12 Eylül günü PKK ve KCK davalarından cezaevinde bulunan 63 kişinin başlattığı eyleme her gün yeni tutuklu ve hükümlüler katılıyor. Son olarak, tutuklu BDP Şırnak Milletvekili Faysal Sarıyıldız ve Van Belediye Başkanı Bekir Kaya da açlık grevcilerinin arasına katıldı. Siirtin bağımsız Belediye Başkanı Selim Sadak da açlık grevine dikkat çekmek için 24 saatlik açlık grevine girdi.

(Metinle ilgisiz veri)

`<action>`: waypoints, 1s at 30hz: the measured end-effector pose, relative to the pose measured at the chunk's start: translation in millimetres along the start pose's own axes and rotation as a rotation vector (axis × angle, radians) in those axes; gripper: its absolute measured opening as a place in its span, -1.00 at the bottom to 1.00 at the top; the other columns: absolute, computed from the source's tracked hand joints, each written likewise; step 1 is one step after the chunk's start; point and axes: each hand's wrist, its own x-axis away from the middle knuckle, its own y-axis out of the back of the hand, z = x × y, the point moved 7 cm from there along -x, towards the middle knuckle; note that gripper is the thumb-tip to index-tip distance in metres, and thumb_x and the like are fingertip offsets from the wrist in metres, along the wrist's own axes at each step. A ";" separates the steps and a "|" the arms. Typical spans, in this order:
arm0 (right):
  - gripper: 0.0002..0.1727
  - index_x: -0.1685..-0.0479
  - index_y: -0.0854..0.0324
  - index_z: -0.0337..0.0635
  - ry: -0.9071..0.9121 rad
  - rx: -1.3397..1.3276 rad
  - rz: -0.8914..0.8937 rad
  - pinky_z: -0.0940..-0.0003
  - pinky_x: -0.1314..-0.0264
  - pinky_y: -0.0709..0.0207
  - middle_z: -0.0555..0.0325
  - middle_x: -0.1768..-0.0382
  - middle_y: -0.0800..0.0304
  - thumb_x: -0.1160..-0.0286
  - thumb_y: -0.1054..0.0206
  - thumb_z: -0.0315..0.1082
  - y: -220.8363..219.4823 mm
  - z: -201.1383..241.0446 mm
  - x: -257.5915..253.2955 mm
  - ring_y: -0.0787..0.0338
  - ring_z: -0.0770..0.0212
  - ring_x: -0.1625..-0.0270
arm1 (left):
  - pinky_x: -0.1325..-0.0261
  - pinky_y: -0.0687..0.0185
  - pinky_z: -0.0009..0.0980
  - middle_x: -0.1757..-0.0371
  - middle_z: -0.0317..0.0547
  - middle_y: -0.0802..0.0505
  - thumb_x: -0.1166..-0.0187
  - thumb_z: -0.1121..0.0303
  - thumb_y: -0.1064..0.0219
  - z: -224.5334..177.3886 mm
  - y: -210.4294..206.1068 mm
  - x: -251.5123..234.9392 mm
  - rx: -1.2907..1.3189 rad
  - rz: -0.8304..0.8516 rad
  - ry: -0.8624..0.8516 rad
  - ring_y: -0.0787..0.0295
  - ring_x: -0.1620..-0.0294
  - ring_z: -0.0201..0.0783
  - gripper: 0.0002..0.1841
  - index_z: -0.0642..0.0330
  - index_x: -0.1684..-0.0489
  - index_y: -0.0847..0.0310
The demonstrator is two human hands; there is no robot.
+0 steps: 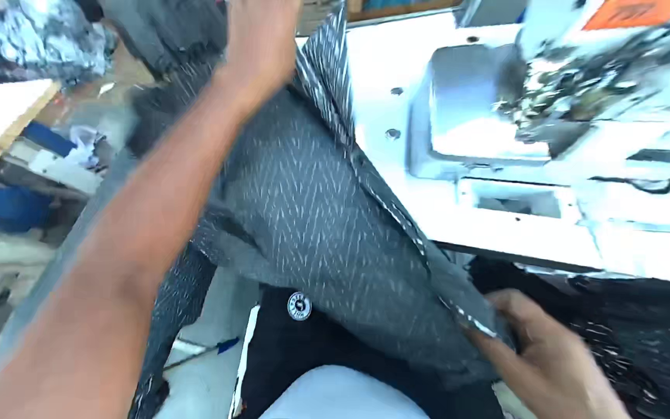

Vatan gazetesinden Burak Kara'nın haberine göre, KCK ve PKK davalardan hükümlü ve tutukluların açlık grevi, Öcalana yönelik tecridin kaldırılması ve mahkemelerde anadilde savunma hakkının tanınması talepleriyle sürüyor. 58 cezaevine yayılan eylemde ay sonuna kadar destek verenlerin sayısının artabileceği belirtiliyor.
Sayı 615e çıktı
Tutuklu ve Hükümlü Aileleri Dernekleri Federasyonu (TUAD FED) Başkanı Zübeyde Teker, 12 Eylül günü açlık grevine başlayan ilk gruptan 63 kişinin burun kanaması, sese karşı aşırı hassasiyet, halsizlik, uykusuzluk, görme ve hafıza kaybı, vücut ağrıları gibi sağlık problemleri yaşamaya başladığını söyledi:
Açlık grevinin temelini 15-20 yıldır cezaevinde bulunan hükümlüler oluşturuyor. Bu nedenle bunların yaşları 35-40ın üstünde. Sayı bugün 615e çıktı ve her gün artıyor. Birçok cezaevlerinde grevdeki eylemcilere şeker, limon, tuz ve B1 vitamini verilmiyor. Bazı mahkumlar da B1 vitaminini kendileri almıyor. Eylemin başladığı ilk yedi cezaevindeki 63 kişinin durumu her geçen gün gittikçe ağırlaşıyor. Kanamalar başladı, genel semptomlar ağır bir şekilde görülüyor. Kritik aşamaya gelenler var, eylemler fiilen ölüm orucuna dönüşüyor. Adalet Bakanlığı, Türk Tabipleri Birliğinin uzman bir heyetle, bütün cezaevlerindeki eylemcileri muayene etmek için başvurusuna olumsuz yanıt verdi. Bakanlık bilinçlerini kaybetsinler müdahale edeceğim diyor, hiç bir talebi kabul etmiyor. Açlık grevine başladıklarında ilk 10 gün B1, şeker ve tuz verilmedi. Şu anda 58 cezaevinde grev var, PKK ve KCK tutuklularının olduğu ülke genelindeki 76 cezaevine yayılacaktır yakında. Bu sayı ay sonu binlere ulaşır.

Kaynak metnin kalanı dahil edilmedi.